PROMPT: Could the data underneath be repeated exactly, in full?

RECORDS FOR THIS EXERCISE:
* * * * * * *
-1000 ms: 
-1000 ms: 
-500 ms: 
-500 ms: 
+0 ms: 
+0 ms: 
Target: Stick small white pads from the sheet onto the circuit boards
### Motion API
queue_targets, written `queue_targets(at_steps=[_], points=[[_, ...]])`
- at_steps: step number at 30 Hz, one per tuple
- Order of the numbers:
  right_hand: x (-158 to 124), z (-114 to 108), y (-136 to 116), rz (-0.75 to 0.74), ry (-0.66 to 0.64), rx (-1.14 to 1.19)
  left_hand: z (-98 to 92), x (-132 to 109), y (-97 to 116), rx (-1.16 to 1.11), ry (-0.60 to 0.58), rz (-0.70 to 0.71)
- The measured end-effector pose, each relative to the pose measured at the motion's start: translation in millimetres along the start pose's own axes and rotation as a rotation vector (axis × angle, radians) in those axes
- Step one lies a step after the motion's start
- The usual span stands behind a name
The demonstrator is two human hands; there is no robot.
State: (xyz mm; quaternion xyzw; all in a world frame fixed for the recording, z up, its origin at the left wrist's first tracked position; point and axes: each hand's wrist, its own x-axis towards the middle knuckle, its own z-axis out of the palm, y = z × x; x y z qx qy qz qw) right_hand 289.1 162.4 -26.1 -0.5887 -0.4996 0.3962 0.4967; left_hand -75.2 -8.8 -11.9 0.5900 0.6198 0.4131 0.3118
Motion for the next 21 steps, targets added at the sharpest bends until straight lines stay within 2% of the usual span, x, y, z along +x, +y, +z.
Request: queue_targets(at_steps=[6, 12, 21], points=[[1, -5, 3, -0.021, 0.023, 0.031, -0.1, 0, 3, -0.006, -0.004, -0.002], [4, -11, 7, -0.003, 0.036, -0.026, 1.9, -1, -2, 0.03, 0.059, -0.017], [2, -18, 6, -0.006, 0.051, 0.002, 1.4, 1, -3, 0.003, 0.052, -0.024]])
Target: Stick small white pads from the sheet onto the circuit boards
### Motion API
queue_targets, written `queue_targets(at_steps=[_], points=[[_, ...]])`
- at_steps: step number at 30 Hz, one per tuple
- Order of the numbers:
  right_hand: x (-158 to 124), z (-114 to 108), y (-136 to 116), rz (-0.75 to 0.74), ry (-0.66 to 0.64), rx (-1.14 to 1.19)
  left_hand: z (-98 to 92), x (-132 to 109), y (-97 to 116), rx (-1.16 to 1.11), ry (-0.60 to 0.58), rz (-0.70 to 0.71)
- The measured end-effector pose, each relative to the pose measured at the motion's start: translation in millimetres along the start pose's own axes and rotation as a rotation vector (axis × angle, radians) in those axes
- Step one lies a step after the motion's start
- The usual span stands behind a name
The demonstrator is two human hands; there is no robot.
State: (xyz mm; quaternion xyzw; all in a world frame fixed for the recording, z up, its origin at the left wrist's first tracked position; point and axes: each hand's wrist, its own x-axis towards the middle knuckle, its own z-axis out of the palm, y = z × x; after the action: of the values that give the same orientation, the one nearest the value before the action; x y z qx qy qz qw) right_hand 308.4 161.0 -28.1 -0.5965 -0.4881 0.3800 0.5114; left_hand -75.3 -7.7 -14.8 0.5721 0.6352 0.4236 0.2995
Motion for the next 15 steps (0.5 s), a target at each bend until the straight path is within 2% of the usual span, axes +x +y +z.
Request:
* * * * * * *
RESPONSE TO THE TASK:
-1000 ms: 
-1000 ms: 
-500 ms: 
-500 ms: 
+0 ms: 
+0 ms: 
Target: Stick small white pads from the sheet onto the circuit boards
### Motion API
queue_targets, written `queue_targets(at_steps=[_], points=[[_, ...]])`
- at_steps: step number at 30 Hz, one per tuple
- Order of the numbers:
  right_hand: x (-158 to 124), z (-114 to 108), y (-136 to 116), rz (-0.75 to 0.74), ry (-0.66 to 0.64), rx (-1.14 to 1.19)
  left_hand: z (-98 to 92), x (-132 to 109), y (-97 to 116), rx (-1.16 to 1.11), ry (-0.60 to 0.58), rz (-0.70 to 0.71)
- The measured end-effector pose, each relative to the pose measured at the motion's start: translation in millimetres along the start pose's own axes and rotation as a rotation vector (axis × angle, radians) in those axes
- Step one lies a step after the motion's start
- The usual span stands behind a name
The demonstrator is two human hands; there is no robot.
State: (xyz mm; quaternion xyzw; all in a world frame fixed for the recording, z up, its origin at the left wrist's first tracked position; point and axes: each hand's wrist, its own x-axis towards the middle knuckle, its own z-axis out of the palm, y = z × x; x y z qx qy qz qw) right_hand 289.1 162.4 -26.1 -0.5887 -0.4996 0.3962 0.4967; left_hand -75.2 -8.8 -11.9 0.5900 0.6198 0.4131 0.3118
Motion for the next 21 steps, targets added at the sharpest bends until straight lines stay within 2% of the usual span, x, y, z along +x, +y, +z.
Request: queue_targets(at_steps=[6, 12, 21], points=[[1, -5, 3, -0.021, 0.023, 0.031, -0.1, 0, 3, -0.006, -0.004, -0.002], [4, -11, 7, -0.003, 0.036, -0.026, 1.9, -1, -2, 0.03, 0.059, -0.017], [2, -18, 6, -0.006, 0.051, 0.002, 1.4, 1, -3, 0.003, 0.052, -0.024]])
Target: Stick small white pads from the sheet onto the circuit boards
### Motion API
queue_targets, written `queue_targets(at_steps=[_], points=[[_, ...]])`
- at_steps: step number at 30 Hz, one per tuple
- Order of the numbers:
  right_hand: x (-158 to 124), z (-114 to 108), y (-136 to 116), rz (-0.75 to 0.74), ry (-0.66 to 0.64), rx (-1.14 to 1.19)
  left_hand: z (-98 to 92), x (-132 to 109), y (-97 to 116), rx (-1.16 to 1.11), ry (-0.60 to 0.58), rz (-0.70 to 0.71)
- The measured end-effector pose, each relative to the pose measured at the motion's start: translation in millimetres along the start pose's own axes and rotation as a rotation vector (axis × angle, radians) in those axes
- Step one lies a step after the motion's start
- The usual span stands behind a name
The demonstrator is two human hands; there is no robot.
State: (xyz mm; quaternion xyzw; all in a world frame fixed for the recording, z up, its origin at the left wrist's first tracked position; point and axes: each hand's wrist, its own x-axis towards the middle knuckle, its own z-axis out of the palm, y = z × x; after the action: of the values that give the same orientation, the one nearest the value before the action; x y z qx qy qz qw) right_hand 308.4 161.0 -28.1 -0.5965 -0.4881 0.3800 0.5114; left_hand -75.3 -7.7 -14.8 0.5721 0.6352 0.4236 0.2995
Motion for the next 15 steps (0.5 s), a target at each bend until the straight path is within 2% of the usual span, axes +x +y +z.
Request:

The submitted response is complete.